Cette prise en charge de la vie de l’individu – une fois réduit au rôle de « personne sociale » – qui se développe parallèlement au développement de la cybernétique et se justifie à travers un discours apocalyptique, acquiert, dans les temps troublés que nous traversons, une inquiétante actualité. La « société thérapeutique » – terme préférable à celui, usé jusqu’à la corde, de « biopolitique » – produit l’homme à son image et l’identifie à sa survie. Comme le résume Jacques Camatte, « le développement du capital est délinquance et démence. Maintenant tout est permis ; il n’y a plus de tabou, d’interdit. Mais, en vivant les diverses ’’perversions’’ les hommes et les femmes peuvent se perdre, se détruire et ne plus être ’’opératoires’’ pour le capital ; d’où la nécessité d’une communauté qui les réinsère toujours dans celle du capital (plus exactement cette dernière prend la dimension d’une communauté thérapeutique). Un ensemble de spécialistes-thérapeutes serviront de médiateurs pour cette réinsertion. » La crise de sens se résout dans une gestion et une prise en charge des moindres gestes et par un développement inégalé de la propagande. Mais il s’agit d’une propagande de la « créativité individuelle », du « développement personnel » : une propagande de l’Ego-entrepreneur. Cependant, la pensée de Cesarano n’en reste pas à ce constat sinistre. Grâce à l’archéologie et à la biologie, Cesarano perçoit dans les conflits contemporains des questions non résolues de l’histoire la plus longue. L’émergence du sens, survenue par la rupture de l’homme d’avec l’animal, a permit le développement des pouvoirs religieux et des chefferies. C’est par différentes prothèses, tant linguistiques, symboliques et religieuses, que le corps s’est peu à peu séparé de lui-même pour faire consister le monde comme chose qui lui fait face. Si les questions métaphysiques ont une histoire, elles se résoudront donc historiquement.
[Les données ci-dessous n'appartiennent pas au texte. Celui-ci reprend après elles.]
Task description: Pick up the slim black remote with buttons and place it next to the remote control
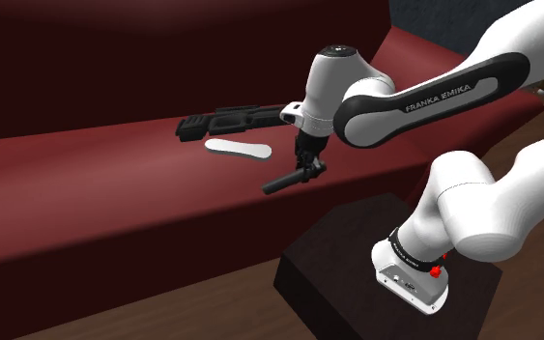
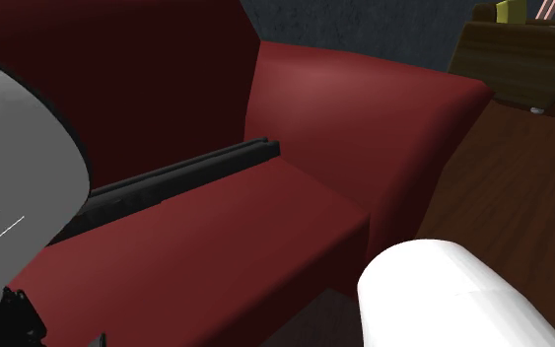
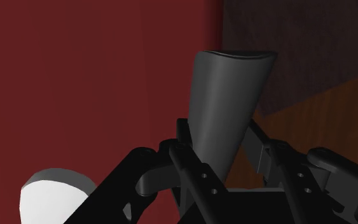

La violente introduction des prothèses abstraites, dont la domination capitaliste du corps est l’aboutissement appelle, selon les termes de Cesarano, une révolution dans laquelle il s’agit, non de changer les dirigeants au pouvoir, mais « une révolution biologique définissant de façon irrévocable le sort de l’espèce. La libération vis-à-vis de la mort immanente, coïncide avec la libération du corps de l’espèce vis-à-vis de la ’’machine’’ aliénée, qui s’est emparée de ses modes d’évolution et les transforme en pièges mortels ».

Cesarano fut un homme habité par la certitude, intime et profonde, que le sens ne se laisserait pas recouvrir, que la vie s’insurgerait fatalement contre ce qui, chaque jour davantage, la mutile et la nie. Il supposait que dans les années 1970, cette domination de l’intériorité n’en était qu’à une phase de « domination formelle », ce qui laissait effectivement un écart, une chance. On peut se poser légitimement la question de savoir si les délires transhumanistes et la « révolution » numérique n’ont pas définitivement achevé cette colonisation, et si donc nous n’en sommes pas désormais au stade de la « domination réelle » du capital sur le corps. La capacité à séparer les êtres, tant d’eux-même qu’entre eux, et à les relier uniquement à travers le miroir de leurs « masques » est parvenu à un degré de sophistication effrayant. On peut constater également que la réponse capitaliste à l’antique question du sens commence à se fissurer de part en part. Les insurrection qui ne manquerons pas d’advenir poserons de façon toujours plus cruciale des questions de vie et de mort, et même de la vie biologique contre la mort organisée. En ce sens, Cesarano devient un interlocuteur privilégié, et peut nous transmettre, plutôt que des espoirs toujours déçus, la certitude qu’une autre vie est possible, qu’elle se construit déjà à présent et qu’elle n’abdiquera pas infiniment.